Inspiration
Community events are powerful, but organizing them is usually messy. For communities like Flutter Piura, planning a meetup often means coordinating speakers, sponsors, attendees, tasks, reminders, certificates, and feedback across chats, spreadsheets, notes, and memory.
I wanted to build an AI agent that does more than answer questions. The goal was to create an operational assistant that can help a real organizer move from an idea to an executable plan while keeping the human in control.
What It Does
CommunityOps Agent turns a high-level event goal into an operational plan.
Example:
Organize a Flutter Piura meetup for 80 people about Flutter + AI, with 2 talks, S/500 budget, coffee break, and certificates.
The agent then:
- generates an event agenda,
- creates operational tasks,
- recommends speaker and sponsor actions,
- detects logistics risks,
- drafts messages for speakers, sponsors, and attendees,
- calculates an event readiness score,
- asks for human approval before writing important data,
- persists the approved plan in MongoDB Atlas.
The dashboard shows the agent run timeline, Gemini status, MongoDB sync status, and the current run ID, making the execution trace visible for the organizer and judges.
How I Built It
The frontend is a Flutter Web dashboard. It includes an agent chat, event readiness score, timeline, tasks, risks, message drafts, and integration status.

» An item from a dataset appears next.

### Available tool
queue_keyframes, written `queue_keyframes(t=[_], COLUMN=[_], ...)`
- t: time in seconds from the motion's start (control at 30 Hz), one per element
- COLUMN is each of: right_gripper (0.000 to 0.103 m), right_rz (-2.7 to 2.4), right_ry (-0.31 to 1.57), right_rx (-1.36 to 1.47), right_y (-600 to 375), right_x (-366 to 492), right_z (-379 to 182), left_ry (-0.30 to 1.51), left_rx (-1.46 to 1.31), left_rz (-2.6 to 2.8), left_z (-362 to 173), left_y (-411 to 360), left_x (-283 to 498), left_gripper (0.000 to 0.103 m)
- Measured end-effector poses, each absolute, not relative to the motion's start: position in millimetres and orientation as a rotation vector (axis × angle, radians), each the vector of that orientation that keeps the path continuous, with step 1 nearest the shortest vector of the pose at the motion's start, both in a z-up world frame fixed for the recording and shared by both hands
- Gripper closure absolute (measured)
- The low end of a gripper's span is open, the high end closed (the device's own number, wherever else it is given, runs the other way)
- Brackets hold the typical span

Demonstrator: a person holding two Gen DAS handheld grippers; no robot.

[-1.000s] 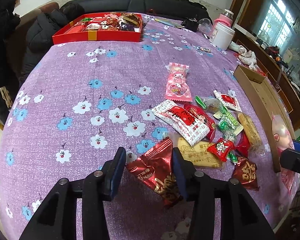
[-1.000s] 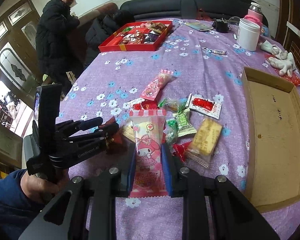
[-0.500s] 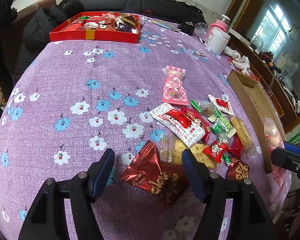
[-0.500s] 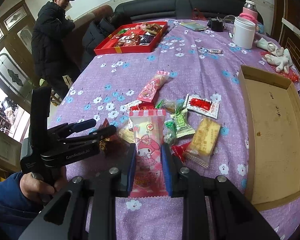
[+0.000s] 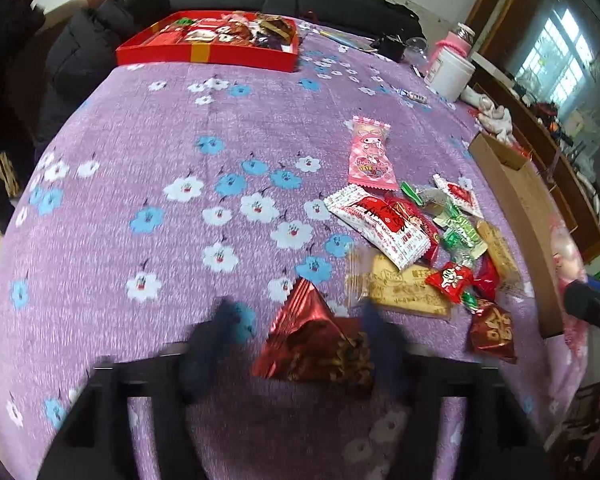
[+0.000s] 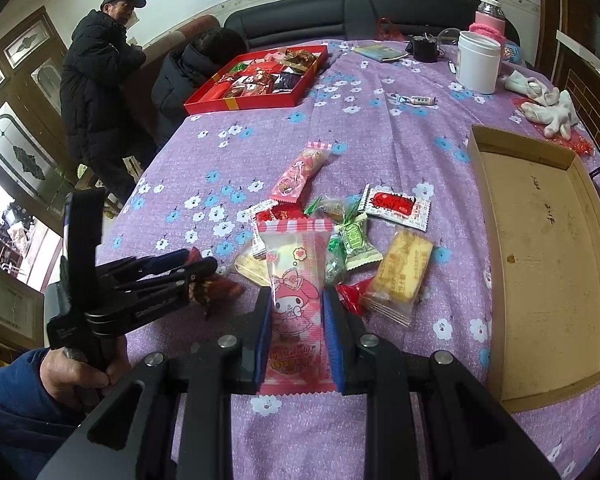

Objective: Organize snacks
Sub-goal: 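Carry both held snacks into the cardboard tray and open both grippers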

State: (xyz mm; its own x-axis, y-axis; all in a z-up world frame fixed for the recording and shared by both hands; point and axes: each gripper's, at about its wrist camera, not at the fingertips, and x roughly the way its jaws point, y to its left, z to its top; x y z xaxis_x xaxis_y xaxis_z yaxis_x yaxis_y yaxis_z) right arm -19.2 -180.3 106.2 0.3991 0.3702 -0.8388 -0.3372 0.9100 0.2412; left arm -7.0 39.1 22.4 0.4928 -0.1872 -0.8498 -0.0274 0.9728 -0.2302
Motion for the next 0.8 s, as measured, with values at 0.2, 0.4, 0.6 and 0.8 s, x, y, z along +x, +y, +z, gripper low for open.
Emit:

The backend is a Node.js + TypeScript API deployed through a Cloud Run-ready architecture. It acts as the agent gateway between the Flutter app, Gemini, and MongoDB Atlas.
Gemini generates the event operations plan. MongoDB Atlas stores the approved execution data in collections such as agent_runs, events, tasks, messages, risks, and approvals.
The workflow is supervised: the agent can propose, reason, and prepare actions, but important writes happen only after the organizer approves.
Challenges
The hardest part was making the project feel like an agent, not just a chatbot. I had to design a workflow where the AI plans, produces structured operational artifacts, waits for approval, and then persists the result.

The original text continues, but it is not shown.